**Assigned task**
Starting with the line containing "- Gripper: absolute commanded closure" and going on through the line containing "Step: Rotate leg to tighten", return the lines of the data below exactly, and only those.

**Recorded data**
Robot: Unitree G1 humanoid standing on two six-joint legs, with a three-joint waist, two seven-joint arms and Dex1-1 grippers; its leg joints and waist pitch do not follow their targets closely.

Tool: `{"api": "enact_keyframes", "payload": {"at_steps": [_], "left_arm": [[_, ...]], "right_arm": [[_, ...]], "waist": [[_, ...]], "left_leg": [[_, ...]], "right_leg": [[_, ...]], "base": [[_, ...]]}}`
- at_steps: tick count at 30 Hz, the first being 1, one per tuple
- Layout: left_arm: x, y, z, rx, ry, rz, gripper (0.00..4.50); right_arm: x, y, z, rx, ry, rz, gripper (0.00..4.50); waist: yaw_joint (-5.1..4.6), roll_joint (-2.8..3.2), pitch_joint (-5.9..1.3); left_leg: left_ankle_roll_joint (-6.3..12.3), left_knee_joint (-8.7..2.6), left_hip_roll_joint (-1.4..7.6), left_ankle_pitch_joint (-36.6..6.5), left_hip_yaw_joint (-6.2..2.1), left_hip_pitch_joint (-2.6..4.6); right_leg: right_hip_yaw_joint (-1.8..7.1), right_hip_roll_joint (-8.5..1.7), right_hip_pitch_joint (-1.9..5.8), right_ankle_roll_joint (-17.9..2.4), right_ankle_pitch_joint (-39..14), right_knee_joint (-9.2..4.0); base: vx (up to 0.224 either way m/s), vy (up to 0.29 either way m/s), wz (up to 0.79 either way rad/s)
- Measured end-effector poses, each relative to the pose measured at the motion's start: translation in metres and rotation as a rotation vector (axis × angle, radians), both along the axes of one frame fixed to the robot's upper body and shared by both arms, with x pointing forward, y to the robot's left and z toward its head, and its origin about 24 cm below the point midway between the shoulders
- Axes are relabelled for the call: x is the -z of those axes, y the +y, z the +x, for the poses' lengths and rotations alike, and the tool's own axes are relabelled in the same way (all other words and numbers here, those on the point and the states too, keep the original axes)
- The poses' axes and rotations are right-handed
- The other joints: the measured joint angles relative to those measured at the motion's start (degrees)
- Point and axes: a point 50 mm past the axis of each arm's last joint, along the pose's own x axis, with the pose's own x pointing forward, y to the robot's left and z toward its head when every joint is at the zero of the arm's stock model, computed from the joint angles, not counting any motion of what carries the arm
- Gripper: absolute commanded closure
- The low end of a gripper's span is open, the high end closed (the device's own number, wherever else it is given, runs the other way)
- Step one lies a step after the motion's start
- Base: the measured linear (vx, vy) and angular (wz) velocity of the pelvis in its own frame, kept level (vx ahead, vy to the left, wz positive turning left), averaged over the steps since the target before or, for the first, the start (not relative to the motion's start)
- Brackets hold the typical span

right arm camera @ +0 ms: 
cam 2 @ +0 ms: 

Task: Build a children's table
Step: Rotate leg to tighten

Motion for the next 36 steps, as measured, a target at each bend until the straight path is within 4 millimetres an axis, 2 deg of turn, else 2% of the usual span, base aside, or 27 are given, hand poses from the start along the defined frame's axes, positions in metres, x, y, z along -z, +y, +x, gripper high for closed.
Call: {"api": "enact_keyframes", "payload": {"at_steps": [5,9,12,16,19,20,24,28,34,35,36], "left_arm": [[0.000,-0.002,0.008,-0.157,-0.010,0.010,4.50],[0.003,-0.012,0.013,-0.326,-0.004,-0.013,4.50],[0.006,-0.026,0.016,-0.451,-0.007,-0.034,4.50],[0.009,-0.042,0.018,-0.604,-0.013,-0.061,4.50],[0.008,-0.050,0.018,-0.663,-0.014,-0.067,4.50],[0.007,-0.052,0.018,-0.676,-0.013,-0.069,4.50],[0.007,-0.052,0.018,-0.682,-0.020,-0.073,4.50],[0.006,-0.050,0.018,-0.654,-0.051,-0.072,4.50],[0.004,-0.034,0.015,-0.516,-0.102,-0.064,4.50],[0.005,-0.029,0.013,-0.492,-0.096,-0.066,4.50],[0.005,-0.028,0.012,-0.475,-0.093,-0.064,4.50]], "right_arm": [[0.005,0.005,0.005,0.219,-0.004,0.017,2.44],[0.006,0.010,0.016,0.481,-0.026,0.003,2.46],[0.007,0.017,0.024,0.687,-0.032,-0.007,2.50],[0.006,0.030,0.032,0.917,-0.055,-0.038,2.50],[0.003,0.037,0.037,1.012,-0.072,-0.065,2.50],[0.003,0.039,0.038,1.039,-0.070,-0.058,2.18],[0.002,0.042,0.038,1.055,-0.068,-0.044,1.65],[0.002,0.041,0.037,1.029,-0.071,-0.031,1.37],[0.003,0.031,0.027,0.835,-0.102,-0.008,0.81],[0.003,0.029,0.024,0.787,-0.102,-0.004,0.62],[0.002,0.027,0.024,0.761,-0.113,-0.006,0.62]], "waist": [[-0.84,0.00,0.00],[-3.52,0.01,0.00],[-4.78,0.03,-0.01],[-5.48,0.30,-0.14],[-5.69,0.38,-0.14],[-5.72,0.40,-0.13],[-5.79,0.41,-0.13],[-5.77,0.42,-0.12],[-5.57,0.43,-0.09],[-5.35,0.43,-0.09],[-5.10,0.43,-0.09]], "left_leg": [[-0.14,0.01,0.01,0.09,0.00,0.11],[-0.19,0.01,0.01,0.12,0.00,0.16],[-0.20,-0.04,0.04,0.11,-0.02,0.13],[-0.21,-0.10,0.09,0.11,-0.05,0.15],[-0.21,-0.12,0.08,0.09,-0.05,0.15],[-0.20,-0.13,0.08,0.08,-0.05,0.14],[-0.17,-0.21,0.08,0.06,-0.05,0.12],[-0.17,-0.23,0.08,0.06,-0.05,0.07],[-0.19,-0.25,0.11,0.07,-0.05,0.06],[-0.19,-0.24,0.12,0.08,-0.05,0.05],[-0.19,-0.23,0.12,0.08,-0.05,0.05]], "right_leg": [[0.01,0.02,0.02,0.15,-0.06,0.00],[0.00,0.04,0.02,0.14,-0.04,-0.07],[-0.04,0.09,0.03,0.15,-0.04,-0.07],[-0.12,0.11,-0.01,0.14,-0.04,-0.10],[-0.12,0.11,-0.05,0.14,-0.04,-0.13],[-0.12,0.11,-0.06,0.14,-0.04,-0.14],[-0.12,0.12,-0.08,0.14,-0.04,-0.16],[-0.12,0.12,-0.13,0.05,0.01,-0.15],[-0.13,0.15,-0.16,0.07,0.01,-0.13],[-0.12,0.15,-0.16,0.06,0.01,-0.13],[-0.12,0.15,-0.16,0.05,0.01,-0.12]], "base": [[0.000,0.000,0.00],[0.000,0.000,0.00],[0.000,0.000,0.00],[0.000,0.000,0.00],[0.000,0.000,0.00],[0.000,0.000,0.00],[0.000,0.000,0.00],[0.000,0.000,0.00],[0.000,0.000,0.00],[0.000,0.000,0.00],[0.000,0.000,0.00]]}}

**Result**
- Gripper: absolute commanded closure
- The low end of a gripper's span is open, the high end closed (the device's own number, wherever else it is given, runs the other way)
- Step one lies a step after the motion's start
- Base: the measured linear (vx, vy) and angular (wz) velocity of the pelvis in its own frame, kept level (vx ahead, vy to the left, wz positive turning left), averaged over the steps since the target before or, for the first, the start (not relative to the motion's start)
- Brackets hold the typical span

right arm camera @ +0 ms: 
cam 2 @ +0 ms: 

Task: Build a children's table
Step: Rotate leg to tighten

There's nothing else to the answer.